The main objective of this study was to analyse the acute medical condition of patients at the earliest possible time after femoral neck fracture. Emergency medical services (EMS) data from five counties and cities in the state of Hesse, Germany, over 2017–2019 were analysed. The highest incidence of fracture was in those aged 80 years or above. Of all patients, 94.57%–95.49% were admitted to hospital for inpatient care, 3.40%–4.41% for outpatient care and 0.25%–0.60% for immediate intervention. Patients' hospital admission priority was significantly correlated with circulatory system impairment and severity of injury and pain. Other correlations were identified, indicating relationships between different organ systems in patients with femoral neck fractures. As expected, patients with femoral neck fracture are mainly treated as inpatients.
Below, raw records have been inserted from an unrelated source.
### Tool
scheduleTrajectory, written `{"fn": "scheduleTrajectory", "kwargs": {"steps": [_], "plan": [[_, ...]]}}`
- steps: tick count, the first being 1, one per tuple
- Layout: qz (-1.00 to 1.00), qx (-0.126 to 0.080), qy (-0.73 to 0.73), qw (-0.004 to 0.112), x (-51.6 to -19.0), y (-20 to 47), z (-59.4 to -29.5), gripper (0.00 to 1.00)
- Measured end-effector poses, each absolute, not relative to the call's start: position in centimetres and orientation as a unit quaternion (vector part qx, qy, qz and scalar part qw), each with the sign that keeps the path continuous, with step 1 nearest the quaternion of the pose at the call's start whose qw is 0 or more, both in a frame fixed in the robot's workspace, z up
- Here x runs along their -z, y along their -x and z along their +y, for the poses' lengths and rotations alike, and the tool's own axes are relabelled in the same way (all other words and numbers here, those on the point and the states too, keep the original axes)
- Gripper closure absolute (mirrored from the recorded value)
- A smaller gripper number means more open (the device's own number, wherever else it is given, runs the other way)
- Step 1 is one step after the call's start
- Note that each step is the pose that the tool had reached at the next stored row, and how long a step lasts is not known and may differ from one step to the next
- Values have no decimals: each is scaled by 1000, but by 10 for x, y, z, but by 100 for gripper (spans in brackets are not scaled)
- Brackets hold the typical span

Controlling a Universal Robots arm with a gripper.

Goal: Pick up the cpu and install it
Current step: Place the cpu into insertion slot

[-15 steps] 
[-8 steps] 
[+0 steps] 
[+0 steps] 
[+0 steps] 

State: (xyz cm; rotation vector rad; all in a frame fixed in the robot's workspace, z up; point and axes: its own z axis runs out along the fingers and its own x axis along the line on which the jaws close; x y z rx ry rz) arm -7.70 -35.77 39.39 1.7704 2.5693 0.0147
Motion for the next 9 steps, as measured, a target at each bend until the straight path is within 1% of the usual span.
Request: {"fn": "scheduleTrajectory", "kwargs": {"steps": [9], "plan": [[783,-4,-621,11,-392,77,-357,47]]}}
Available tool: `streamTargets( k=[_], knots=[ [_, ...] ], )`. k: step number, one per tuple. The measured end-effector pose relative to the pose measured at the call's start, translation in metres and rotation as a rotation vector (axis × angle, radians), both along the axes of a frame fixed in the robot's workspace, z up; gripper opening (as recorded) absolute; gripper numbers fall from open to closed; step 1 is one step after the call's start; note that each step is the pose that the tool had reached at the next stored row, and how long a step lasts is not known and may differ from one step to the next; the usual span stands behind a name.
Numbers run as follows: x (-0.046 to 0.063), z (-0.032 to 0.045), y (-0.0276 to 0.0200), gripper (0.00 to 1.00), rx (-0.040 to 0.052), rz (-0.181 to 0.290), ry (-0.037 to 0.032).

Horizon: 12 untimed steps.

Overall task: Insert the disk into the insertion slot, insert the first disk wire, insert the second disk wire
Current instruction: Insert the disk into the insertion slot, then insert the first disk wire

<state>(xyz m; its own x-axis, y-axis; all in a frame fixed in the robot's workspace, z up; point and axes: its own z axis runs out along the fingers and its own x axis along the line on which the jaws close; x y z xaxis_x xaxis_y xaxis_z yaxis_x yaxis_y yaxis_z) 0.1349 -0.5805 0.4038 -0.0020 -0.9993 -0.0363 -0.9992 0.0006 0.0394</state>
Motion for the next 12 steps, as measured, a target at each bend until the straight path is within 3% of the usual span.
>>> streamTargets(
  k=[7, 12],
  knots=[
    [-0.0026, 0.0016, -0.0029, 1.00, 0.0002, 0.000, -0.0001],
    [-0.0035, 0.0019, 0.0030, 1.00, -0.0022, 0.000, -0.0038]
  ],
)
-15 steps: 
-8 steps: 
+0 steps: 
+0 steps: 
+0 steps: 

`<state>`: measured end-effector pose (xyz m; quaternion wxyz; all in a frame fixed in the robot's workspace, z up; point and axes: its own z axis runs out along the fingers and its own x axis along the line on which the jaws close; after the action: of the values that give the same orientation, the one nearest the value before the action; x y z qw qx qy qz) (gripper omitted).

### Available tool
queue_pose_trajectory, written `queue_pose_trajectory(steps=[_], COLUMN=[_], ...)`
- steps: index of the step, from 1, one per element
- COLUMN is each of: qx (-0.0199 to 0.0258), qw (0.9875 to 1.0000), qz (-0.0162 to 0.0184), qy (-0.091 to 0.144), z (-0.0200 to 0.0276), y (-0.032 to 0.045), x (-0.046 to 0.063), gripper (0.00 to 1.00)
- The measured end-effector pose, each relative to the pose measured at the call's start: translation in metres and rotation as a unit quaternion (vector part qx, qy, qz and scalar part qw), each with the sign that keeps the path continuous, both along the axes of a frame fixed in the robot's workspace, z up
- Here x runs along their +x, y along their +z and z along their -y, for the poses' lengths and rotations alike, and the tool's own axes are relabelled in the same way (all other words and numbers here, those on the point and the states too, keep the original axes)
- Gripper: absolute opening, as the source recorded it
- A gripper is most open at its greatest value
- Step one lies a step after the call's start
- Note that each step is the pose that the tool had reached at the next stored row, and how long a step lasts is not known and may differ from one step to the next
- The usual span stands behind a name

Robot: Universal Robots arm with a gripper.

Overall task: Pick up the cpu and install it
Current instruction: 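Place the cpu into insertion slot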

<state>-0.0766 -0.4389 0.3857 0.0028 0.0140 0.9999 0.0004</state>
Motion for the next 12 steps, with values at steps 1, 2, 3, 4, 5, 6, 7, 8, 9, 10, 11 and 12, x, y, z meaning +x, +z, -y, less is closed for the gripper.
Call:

Fractures are frequent events; in 2017, a total of 143 350 osteoporotic femoral fractures occurred in Germany (Möckel et al, 2020). In the same year in the UK, approximately 520 000 osteoporotic fractures were diagnosed, of which 19% were hip fractures (International Osteoporosis Foundation (IOF), 2018a).

Femoral neck (hip) fractures place a major burden on patients, relatives and the healthcare system. One year after a hip fracture, the loss in patients' quality of life is comparable to that after an amputation in patients with diabetes (Vokó et al, 2017). In addition, 1-year mortality after first hip fracture is 14.1% (Lee et al, 2016) and up to 370 hours of care per 1000 persons with osteoporotic hip fracture have to be provided by relatives (IOF, 2018b). The annual costs related to hip fracture are estimated to be almost €6 billion (£5.2 billion) in Germany and more than £2.5 billion in the UK (IOF, 2018a; 2018b).